EDIT: Saying this brings me to the idea if it is possible not only to do SAT for the destination address of incoming connection requests but also to do dynamic NAT (many to one) for the source address, thus creating the state information needed for routing return traffic back the right way...

[Ahmad Awad]

EDIT: Saying this brings me to the idea if it is possible not only to do SAT for the destination address of incoming connection requests but also to do dynamic NAT (many to one) for the source address, thus creating the state information needed for routing return traffic back the right way...

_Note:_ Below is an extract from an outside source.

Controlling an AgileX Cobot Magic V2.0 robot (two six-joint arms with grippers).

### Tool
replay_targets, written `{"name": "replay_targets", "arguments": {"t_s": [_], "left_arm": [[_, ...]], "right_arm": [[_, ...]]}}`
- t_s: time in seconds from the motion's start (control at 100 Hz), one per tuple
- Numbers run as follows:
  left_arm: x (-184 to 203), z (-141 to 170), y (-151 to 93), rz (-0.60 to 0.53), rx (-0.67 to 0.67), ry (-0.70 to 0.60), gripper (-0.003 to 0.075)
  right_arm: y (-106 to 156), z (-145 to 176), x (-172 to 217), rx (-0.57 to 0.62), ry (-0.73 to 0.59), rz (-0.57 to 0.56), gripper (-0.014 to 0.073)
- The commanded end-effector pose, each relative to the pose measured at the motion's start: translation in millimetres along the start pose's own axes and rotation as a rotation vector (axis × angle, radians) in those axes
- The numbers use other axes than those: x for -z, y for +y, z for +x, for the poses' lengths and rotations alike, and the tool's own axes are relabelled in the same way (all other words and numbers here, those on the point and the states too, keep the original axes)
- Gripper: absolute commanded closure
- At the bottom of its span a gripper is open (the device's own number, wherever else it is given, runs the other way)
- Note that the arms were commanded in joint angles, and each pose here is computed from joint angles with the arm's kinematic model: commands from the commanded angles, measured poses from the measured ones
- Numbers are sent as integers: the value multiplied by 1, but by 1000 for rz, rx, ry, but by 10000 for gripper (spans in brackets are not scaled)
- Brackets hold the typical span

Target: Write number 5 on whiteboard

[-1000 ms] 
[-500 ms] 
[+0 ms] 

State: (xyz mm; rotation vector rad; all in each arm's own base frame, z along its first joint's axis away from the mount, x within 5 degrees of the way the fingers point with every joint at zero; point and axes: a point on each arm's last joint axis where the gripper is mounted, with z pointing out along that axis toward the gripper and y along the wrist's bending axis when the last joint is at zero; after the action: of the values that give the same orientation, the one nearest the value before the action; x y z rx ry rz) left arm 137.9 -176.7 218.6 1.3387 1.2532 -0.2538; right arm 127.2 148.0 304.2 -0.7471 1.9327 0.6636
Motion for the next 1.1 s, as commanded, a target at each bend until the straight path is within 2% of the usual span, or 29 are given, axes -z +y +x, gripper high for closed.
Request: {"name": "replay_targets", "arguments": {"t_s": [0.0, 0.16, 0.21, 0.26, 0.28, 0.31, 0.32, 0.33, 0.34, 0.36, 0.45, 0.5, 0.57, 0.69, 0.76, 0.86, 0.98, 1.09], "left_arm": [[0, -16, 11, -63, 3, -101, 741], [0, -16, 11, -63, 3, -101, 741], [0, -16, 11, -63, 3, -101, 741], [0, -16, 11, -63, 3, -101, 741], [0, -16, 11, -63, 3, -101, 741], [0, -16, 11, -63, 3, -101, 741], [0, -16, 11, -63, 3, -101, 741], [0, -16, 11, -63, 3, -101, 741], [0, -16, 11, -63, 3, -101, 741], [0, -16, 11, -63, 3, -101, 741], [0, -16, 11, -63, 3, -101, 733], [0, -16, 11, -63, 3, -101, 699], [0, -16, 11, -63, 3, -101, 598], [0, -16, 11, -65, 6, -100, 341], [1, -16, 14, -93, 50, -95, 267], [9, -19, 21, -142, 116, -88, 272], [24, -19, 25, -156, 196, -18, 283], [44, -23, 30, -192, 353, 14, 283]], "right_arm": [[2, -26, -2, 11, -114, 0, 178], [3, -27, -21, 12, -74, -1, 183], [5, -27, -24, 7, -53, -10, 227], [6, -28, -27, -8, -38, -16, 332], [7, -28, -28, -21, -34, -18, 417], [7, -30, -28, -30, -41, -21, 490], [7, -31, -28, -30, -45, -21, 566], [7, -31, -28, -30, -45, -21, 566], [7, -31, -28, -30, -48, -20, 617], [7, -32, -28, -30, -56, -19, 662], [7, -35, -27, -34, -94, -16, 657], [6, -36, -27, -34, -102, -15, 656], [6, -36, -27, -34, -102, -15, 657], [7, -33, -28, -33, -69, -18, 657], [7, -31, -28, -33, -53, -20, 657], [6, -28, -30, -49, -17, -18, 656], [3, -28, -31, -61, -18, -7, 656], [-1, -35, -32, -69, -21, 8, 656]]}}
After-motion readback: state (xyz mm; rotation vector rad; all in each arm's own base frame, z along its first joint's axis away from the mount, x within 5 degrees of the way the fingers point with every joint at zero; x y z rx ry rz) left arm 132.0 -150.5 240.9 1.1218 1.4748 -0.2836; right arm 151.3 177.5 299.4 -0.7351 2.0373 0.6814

Ok , In my case how to do that??

[PacketTracer]

Hi, according to chapter 7.2 of your device's manual (which you could read as well...), you can add the following two NAT rules, one per WAN interface:

Action: NAT
Src If: wan1 (wan2)
Src Net: all-nets
Dest If: lan
Dest Net: lannet
Service: Mail-Publishing

Under the NAT tab, make sure that the "Use Interface Address" option is selected (default).

[Ahmad Awad]

Ok, thank you PacketTracer for replying, and I did read the  manual and I did tried NAT without success, and I tried it again and here the result

and I can vpn/port forwarding from wan1 but not wan 2 and here are my log

please help
and thanks in advance

[PacketTracer]

Hi,

maybe my original suggestion ...

Action: NAT
Src If: wan1 (wan2)
Src Net: all-nets
Dest If: lan
Dest Net: lannet
Service: Mail-Publishing

... was not the right way to do source nat. Please try if the following modified NAT rules will work:

Action: NAT
Src If: wan1 (wan2)
Src Net: all-nets
Dest If: core
Dest Net: wan1_ip (wan2_ip)
Service: Mail-Publishing

Please note that I'm not an owner of such a device (and never was it in the past), hence all I can do is think about your problem and try to make suggestions that hopefully might help you to solve it.

PT

[FurryNutz]

If the problem can't be solved here,I recommend that you phone contact your regional D-Link support office and ask for help and information regarding this. We find that phone contact has better immediate results over using email.
Let us know how it goes please.

[Ahmad Awad]

PacketTracer .... thanks for even taking the time to replying to me, but still I tried what you suggested without luck,
I believe my problem lies here

because If I make wan 1 Metric lower (as in the circle) I can port forward and vpn through wan1 but not wan 2 and if I made wan2 Metric lower I can vpn and port forward from wan 2 but not wan 1

[PacketTracer]

Yes, I understood that. And that was why I have suggested to also do source nat so that the route metrics become irrelevant. My theory behind that is that for reply traffic from your Mail-Publishing service back to the Internet the router would choose the outgoing WAN interface not due to the metrics but instead would select the one, the NAT session for the source nat is bound to (and hence the one, the connection initiating request came in).

But as we can see now, either you didn't manage to establish those additional NAT sessions, or you did, but it didn't help, because my theory is wrong. Anyway I'm running out of ideas.